Advanced ML Week 1, Lecture 1: Working with and Preparing Text Data

In this notebook we will be preparing Twitter (X) Tweets for sentiment analysis.  Sentiment analysis is a common text classification challenge to determine whether a text is positive or negative.  

This is useful for companies that want to analyze large numbers of documents, tweets, reviews, etc., to determine public sentiment about a product or service.

The data was originally gathered from Twitter (now X) and hand-labeled.  Of course there will be some human bias in the labeling.  It was downloaded from Kaggle at this site: [Kaggle Twitter Tweets Sentiment Dataset](https://www.kaggle.com/datasets/yasserh/twitter-tweets-sentiment-dataset/)

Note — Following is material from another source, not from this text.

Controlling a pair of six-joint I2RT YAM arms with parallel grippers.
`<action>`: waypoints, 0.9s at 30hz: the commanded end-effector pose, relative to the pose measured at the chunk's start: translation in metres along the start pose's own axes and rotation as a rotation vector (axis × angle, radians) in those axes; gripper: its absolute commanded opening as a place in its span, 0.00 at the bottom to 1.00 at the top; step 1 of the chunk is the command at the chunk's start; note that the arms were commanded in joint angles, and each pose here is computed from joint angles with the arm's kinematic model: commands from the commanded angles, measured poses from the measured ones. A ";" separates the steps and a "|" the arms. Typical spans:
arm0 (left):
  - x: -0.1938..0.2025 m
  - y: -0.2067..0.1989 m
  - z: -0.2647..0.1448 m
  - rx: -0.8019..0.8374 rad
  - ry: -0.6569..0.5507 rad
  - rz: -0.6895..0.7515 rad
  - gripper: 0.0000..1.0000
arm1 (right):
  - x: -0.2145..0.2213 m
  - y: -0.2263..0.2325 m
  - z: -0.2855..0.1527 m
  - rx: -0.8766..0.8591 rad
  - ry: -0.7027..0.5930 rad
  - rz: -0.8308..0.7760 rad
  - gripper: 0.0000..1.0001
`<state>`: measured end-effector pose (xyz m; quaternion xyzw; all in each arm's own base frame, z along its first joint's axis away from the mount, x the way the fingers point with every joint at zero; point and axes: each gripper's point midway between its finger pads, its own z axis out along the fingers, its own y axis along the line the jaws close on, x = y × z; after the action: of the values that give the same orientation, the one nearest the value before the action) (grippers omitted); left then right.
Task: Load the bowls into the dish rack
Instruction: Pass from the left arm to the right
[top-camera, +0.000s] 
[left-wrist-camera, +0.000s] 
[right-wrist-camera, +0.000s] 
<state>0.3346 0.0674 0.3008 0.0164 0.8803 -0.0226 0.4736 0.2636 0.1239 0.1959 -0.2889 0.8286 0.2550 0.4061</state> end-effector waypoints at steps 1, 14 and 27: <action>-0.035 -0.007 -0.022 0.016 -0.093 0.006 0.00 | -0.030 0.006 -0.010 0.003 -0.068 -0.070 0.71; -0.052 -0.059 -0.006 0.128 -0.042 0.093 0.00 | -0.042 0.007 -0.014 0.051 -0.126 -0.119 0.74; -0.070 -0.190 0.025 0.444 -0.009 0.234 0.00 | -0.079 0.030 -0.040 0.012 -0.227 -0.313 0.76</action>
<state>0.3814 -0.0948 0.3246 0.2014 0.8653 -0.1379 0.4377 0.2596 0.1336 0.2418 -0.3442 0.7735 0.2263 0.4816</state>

There are 3 classes: positive, negative, and neutral.

In [None]:
## Import necessary packages
import pandas as pd
import nltk

# Load the Data

We will download our **corpus** of tweets.

In [None]:
## Download corpus of tweets
df = pd.read_csv('Data/archive.zip')
df.head()

# Some light EDA

In [None]:
df.info()

In [None]:
df.duplicated().sum()

# Some Light Data Cleaning

We see that our **corpus** has 27481 **documents**, each with an ID, the full text, a shortened version, and the labeled sentiment.

Interestingly, one of the tweets has no text!  We definitely want to get rid of that.  We will also drop the `textID` and `selected_text` columns.  We are going to use the entire text of each tweet, not just a subset.

We will keep the label, `sentiment` for later classification and analysis tasks.

In [None]:
df = df.drop(columns=['textID', 'selected_text'])
df = df.dropna()

In [None]:
df.info()

# Some More EDA
Let's look at some aspects of this text.
* What do the **documents** look like?
* How long do the tend to be?

## View some sample tweets

In [None]:
## Expand how many characters pandas will show
pd.set_option('display.max_colwidth', None)

## Display some of the documents (tweets)
df['text'].head(10)

We can see here that there are some URLs in the text.  This will be a problem for normalization.  We will remove those.

## Get some statistics on the length of **documents**

Let's see how long each tweet is and determine the average length of tweets

In [None]:
## Determine the length of each tweet
## Create a new column of the lengths of each tweet


In [None]:
## Analyze the statistics of the lengths


The tweets have an mean length of 68 characters and a median of 64. They range from 3 to 141 characters with a standard deviation of 35.  The middle 50% are between 39 and 97 characters in length.

This gives us some idea of how long they tend to be.

# Text Normalization with NLTK

## Normalizing Casing

It's common practice to lower the casing of the text in our documents to contribut to normalizing.

In [None]:
## Lower the casing of each document


## Tokenizing

Tokenizing text into single word tokens is simple in Python.  We can just use `str.split()`.  The default separator for `.split()` is one space, so `' '`.

We can access Pandas' string accessor with `df.str.<method>`.  This allows us to apply string methods to all rows in a column.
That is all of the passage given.